I think I'm missing something with my understanding of group by in pandas. I've got my Dataframe indexed on 'Date' and the frame has a column called 'Year' where 2014-10-10 is 2014, etc.
我想我在大熊猫中对群体的理解遗漏了一些东西。我的Dataframe已在'Date'上编入索引,并且该框架有一个名为'Year'的列,2014-10-10是2014年等。
The point is I want to correlate Year 1 data to Year 2 data, and so on. What am I supposed to do with a list of index values?
关键是我想将第1年数据与第2年数据相关联,依此类推。我应该怎么做一个索引值列表?
My input is:
我的意见是:
Date Adj Close Year
2013-Dec-31 0.16 2013
2013-Dec-30 0.13 2013
2013-Dec-27 0.11 2013
2012-Dec-31 0.1 2012
2012-Dec-28 0.1 2012
2012-Dec-27 0.1 2012
2012-Dec-26 0.1 2012
and to do the correlation they must be side by side frames?
并且要进行相关,它们必须是并排框架?
Date Adj Close Year Date Adj Close Year
2012-Dec-31 0.1 2012 2013-Dec-31 0.16 2013
2012-Dec-28 0.1 2012 2013-Dec-30 0.13 2013
2012-Dec-27 0.1 2012 2013-Dec-27 0.11 2013
Do I have to make a new dataframe for each year group and merge them?

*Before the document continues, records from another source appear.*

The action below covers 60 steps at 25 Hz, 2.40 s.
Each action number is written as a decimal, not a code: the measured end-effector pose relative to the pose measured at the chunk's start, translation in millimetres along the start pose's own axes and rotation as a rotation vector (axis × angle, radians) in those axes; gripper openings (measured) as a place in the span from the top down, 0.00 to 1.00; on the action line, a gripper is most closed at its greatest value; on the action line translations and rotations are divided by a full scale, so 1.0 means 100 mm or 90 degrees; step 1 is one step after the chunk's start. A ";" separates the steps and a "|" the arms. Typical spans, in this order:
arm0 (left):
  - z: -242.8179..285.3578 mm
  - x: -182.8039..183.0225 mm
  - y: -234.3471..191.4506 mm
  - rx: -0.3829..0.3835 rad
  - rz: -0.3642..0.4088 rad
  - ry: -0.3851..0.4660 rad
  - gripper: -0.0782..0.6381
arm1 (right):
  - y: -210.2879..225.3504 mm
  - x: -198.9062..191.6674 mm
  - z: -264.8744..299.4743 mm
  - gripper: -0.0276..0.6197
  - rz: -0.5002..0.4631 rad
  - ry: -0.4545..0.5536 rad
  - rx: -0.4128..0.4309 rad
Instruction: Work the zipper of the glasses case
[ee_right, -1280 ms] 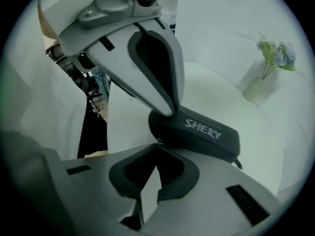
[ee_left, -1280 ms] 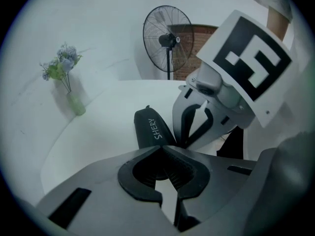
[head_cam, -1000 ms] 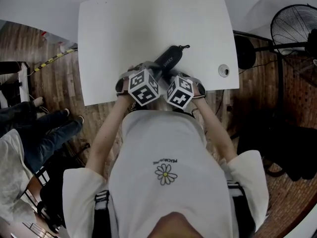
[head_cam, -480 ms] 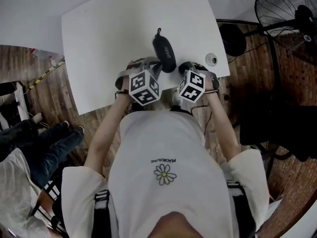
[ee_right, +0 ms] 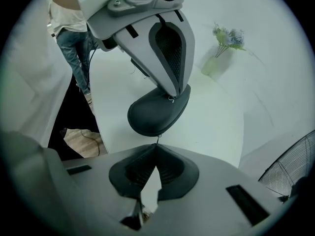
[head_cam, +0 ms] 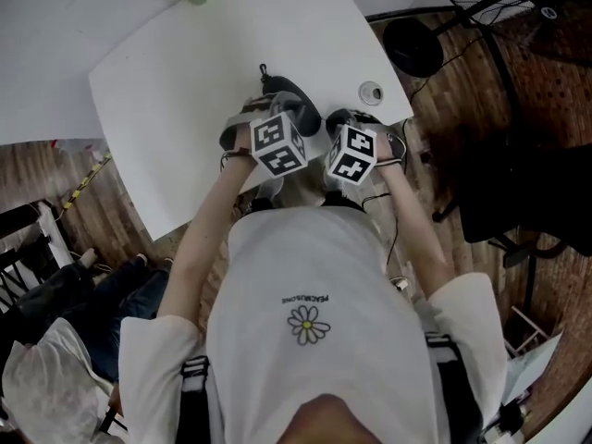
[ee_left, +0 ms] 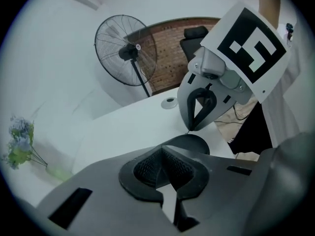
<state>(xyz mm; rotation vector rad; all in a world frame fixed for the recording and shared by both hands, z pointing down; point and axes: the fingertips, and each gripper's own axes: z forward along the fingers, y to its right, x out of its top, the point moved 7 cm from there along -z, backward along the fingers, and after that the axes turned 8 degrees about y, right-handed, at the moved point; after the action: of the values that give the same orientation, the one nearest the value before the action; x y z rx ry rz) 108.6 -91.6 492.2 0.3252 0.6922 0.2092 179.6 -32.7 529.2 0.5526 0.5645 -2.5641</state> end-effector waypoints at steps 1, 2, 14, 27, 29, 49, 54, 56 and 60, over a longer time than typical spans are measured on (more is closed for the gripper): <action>0.00 0.00 0.00 -0.001 -0.001 0.000 0.87 | 0.00 0.00 -0.01 0.95 0.002 0.001 0.001; -0.01 -0.01 0.00 -0.001 0.001 0.002 0.87 | -0.01 0.01 -0.01 0.95 0.002 0.002 0.003; -0.02 -0.06 0.00 -0.012 0.006 0.035 0.87 | -0.37 0.15 -0.06 0.95 0.000 0.017 0.069; -0.04 -0.11 -0.01 -0.012 0.012 0.069 0.87 | -0.56 0.55 0.14 0.95 0.323 0.059 -0.076; -0.04 -0.12 -0.01 -0.013 0.016 0.076 0.87 | -0.57 0.54 0.16 0.95 0.349 0.059 -0.093; -0.14 0.02 -0.04 0.074 -0.124 0.072 0.87 | -0.10 0.04 -0.44 0.90 0.305 0.120 -0.172; -0.49 0.22 -0.31 0.205 -0.206 0.139 0.87 | 0.47 0.15 -0.69 0.90 0.267 0.183 -0.235; -0.70 0.26 -0.46 0.280 -0.258 0.167 0.87 | 0.66 0.25 -0.79 0.90 0.249 0.218 -0.250; -1.24 0.31 -0.62 0.438 -0.361 0.257 0.87 | 0.92 0.49 -0.96 0.90 0.204 0.282 -0.280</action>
<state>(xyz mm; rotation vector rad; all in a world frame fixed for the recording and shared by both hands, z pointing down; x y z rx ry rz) 55.6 -112.4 362.4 0.7345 1.2208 -0.5345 212.9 -79.0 399.6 0.9632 1.0597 -1.9366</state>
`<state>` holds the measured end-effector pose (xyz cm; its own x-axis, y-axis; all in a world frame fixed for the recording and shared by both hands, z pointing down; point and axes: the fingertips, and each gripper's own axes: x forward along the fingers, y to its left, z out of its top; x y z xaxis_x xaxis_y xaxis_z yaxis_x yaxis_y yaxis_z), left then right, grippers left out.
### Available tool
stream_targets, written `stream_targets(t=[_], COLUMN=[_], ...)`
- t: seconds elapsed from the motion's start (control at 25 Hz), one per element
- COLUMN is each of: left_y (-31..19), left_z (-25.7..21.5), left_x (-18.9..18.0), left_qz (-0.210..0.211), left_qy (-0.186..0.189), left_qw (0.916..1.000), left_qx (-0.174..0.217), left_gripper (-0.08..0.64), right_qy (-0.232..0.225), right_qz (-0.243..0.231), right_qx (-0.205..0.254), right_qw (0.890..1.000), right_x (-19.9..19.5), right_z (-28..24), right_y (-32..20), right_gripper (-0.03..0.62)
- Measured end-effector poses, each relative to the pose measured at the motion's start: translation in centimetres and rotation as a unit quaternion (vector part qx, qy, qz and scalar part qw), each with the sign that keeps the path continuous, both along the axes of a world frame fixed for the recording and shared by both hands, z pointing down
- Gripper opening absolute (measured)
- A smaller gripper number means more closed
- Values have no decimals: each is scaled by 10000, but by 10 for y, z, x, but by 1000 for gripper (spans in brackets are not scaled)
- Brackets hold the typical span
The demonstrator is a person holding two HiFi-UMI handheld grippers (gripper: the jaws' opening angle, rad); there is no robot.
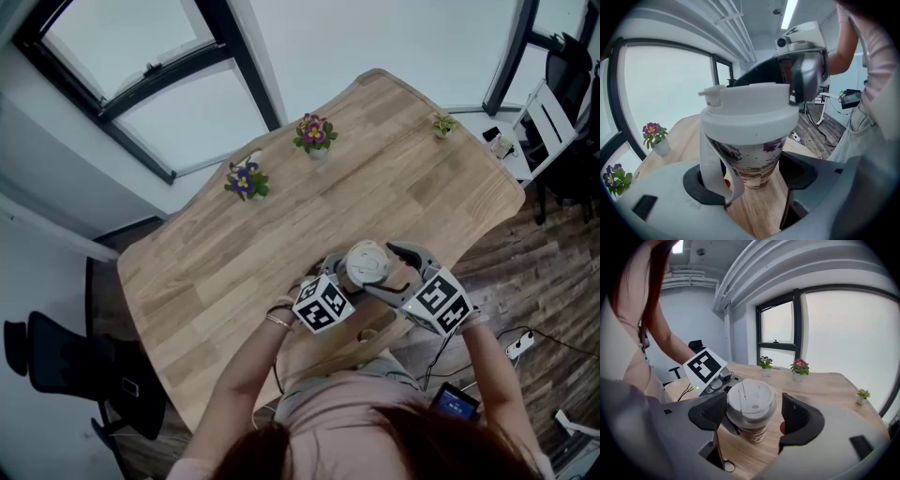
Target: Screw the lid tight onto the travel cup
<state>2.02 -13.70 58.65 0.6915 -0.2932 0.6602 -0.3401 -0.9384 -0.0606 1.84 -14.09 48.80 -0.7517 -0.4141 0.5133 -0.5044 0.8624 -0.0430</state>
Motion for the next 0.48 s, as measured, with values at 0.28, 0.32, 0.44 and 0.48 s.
stream_targets(t=[0.28,0.32,0.44,0.48], left_y=[-1,-1,0,0], left_z=[-1,-1,-1,-1], left_x=[1,1,1,1], left_qz=[-197,-210,-248,-286], left_qy=[29,16,-62,-74], left_qw=[9998,9998,9996,9995], left_qx=[50,71,104,107], left_gripper=[347,347,347,347], right_qy=[-143,-207,-312,-328], right_qz=[432,684,1492,1757], right_qx=[162,230,370,392], right_qw=[9988,9972,9876,9831], right_x=[-5,-4,-2,-2], right_z=[-3,-4,-3,-3], right_y=[1,2,3,3], right_gripper=[307,306,305,305])
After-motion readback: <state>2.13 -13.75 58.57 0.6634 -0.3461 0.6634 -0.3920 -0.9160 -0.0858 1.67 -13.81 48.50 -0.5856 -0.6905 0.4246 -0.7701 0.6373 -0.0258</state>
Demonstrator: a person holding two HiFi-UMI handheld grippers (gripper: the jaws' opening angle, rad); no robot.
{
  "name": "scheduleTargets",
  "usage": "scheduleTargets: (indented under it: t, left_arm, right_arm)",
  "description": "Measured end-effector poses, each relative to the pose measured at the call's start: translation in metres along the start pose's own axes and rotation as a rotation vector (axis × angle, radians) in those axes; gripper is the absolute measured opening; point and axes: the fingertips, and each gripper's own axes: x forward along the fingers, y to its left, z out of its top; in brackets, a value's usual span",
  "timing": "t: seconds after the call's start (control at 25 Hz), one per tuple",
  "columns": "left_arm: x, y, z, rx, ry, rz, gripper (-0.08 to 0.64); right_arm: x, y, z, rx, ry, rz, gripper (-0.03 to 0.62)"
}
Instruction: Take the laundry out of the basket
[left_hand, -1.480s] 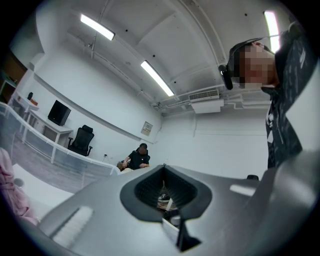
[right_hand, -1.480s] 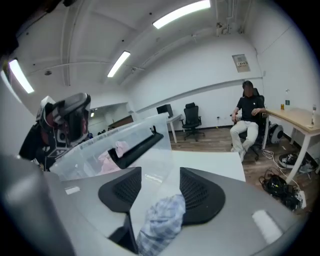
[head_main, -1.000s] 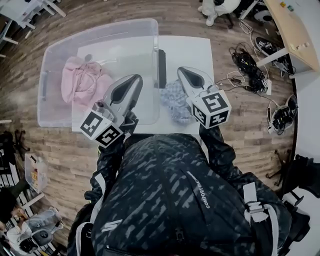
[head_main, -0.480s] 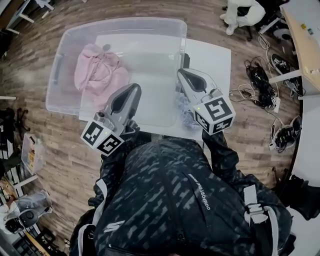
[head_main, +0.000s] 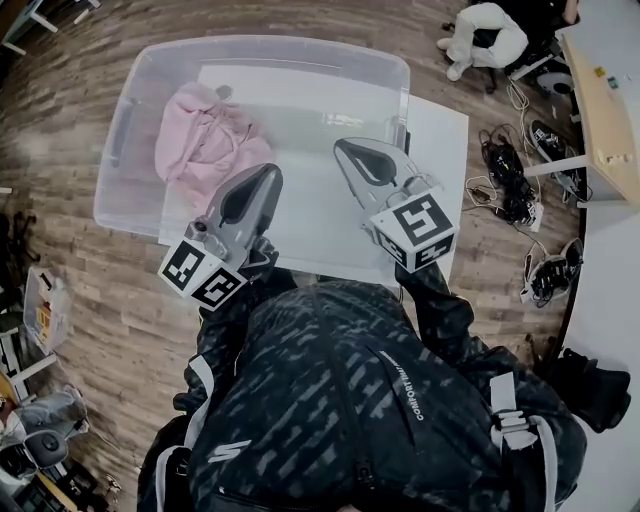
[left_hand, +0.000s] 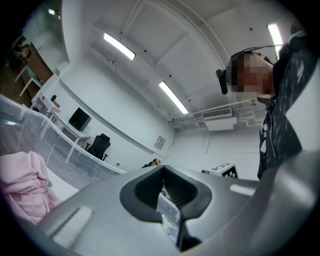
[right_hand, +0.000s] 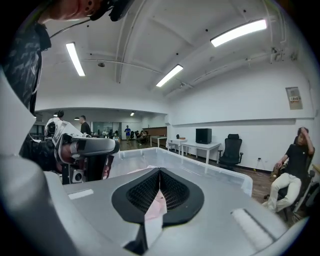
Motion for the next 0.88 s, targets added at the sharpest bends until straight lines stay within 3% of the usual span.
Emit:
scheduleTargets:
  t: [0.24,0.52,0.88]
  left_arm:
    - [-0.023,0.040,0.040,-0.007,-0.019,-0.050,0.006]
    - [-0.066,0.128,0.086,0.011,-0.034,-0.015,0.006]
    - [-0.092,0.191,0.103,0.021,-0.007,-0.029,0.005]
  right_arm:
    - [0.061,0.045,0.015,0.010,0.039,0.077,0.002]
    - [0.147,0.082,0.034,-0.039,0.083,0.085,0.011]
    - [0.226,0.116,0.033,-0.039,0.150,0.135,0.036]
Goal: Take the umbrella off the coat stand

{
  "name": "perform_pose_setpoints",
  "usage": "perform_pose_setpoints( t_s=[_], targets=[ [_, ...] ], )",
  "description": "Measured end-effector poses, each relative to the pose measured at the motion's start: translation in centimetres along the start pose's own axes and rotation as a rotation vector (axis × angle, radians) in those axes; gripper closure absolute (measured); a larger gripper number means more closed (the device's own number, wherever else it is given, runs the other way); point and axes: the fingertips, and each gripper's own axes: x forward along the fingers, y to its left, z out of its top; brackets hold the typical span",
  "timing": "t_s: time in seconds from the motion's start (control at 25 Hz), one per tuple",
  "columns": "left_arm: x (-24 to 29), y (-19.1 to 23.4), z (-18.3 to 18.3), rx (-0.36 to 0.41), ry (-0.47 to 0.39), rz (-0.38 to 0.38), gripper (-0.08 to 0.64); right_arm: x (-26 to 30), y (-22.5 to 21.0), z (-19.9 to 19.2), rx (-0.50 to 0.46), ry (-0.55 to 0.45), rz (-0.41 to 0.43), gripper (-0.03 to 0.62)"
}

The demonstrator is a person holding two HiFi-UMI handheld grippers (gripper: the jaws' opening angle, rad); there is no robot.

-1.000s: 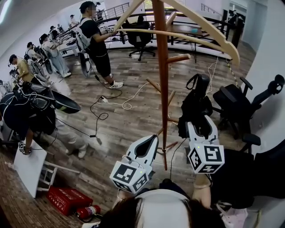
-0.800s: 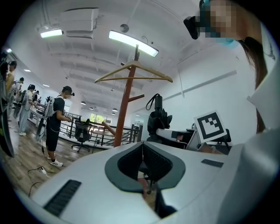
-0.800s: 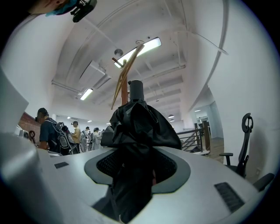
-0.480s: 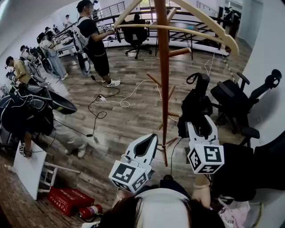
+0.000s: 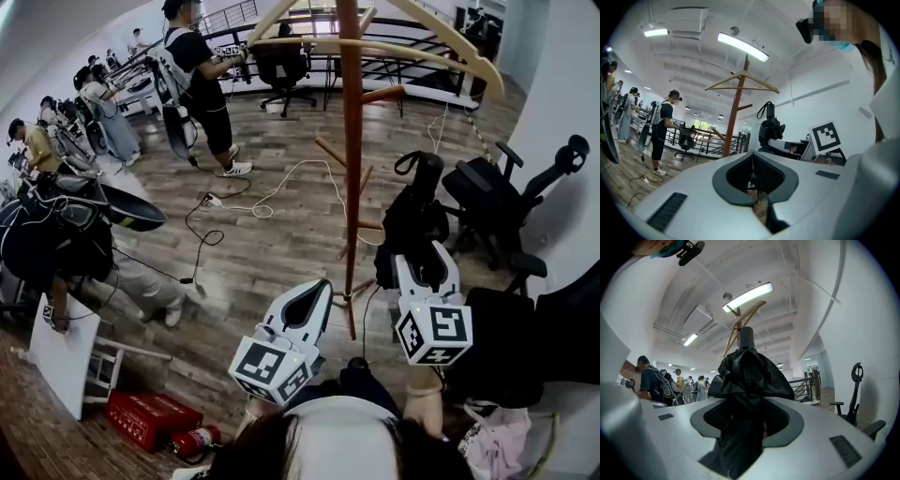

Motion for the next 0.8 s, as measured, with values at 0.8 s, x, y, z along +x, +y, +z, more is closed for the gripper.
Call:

我是否必须为每个年度组创建一个新的数据框并合并它们?
1 个解决方案
#1
0
There is no merge to be done. All your data is date-specific, just "stack" the data behind each other, and then make sure you group by month,day to get the yearly correlation (for the same day)
没有合并要做。您的所有数据都是特定于日期的,只是将数据“堆叠”在一起,然后确保按月分组以获得年度相关性(同一天)
Just make sure that your index is a proper time series, and then pandas will do all the magic for you. That is, have a look at thisand this in the manual. Any function that uses the index to weight against / compute distances, will automatically do this correctly for you if your index is a time series.
只要确保你的索引是一个合适的时间序列,然后大熊猫将为你做所有的魔术。也就是说,请在手册中查看此内容。如果索引是时间序列,任何使用索引来加权/计算距离的函数都会自动为您正确执行此操作。
Here, I will plot the autocorrelation for you, again from the documentation
在这里,我将再次从文档中为您绘制自相关图
df = pd.read_clipboard()
df.index = pd.DatetimeIndex(df.Date)
from pandas.tools.plotting import autocorrelation_plot
autocorrelation_plot(df['Adj')
and the output is
而输出是
If you want to apply additional filtering, with this index, you can even select a specific year using df['2013']
.
如果您想使用此索引应用其他过滤,您甚至可以使用df ['2013']选择特定年份。
#1
0
There is no merge to be done. All your data is date-specific, just "stack" the data behind each other, and then make sure you group by month,day to get the yearly correlation (for the same day)
没有合并要做。您的所有数据都是特定于日期的,只是将数据“堆叠”在一起,然后确保按月分组以获得年度相关性(同一天)
Just make sure that your index is a proper time series, and then pandas will do all the magic for you. That is, have a look at thisand this in the manual. Any function that uses the index to weight against / compute distances, will automatically do this correctly for you if your index is a time series.
只要确保你的索引是一个合适的时间序列,然后大熊猫将为你做所有的魔术。也就是说,请在手册中查看此内容。如果索引是时间序列,任何使用索引来加权/计算距离的函数都会自动为您正确执行此操作。
Here, I will plot the autocorrelation for you, again from the documentation
在这里,我将再次从文档中为您绘制自相关图
df = pd.read_clipboard()
df.index = pd.DatetimeIndex(df.Date)
from pandas.tools.plotting import autocorrelation_plot
autocorrelation_plot(df['Adj')
and the output is
而输出是
If you want to apply additional filtering, with this index, you can even select a specific year using df['2013']
.
如果您想使用此索引应用其他过滤,您甚至可以使用df ['2013']选择特定年份。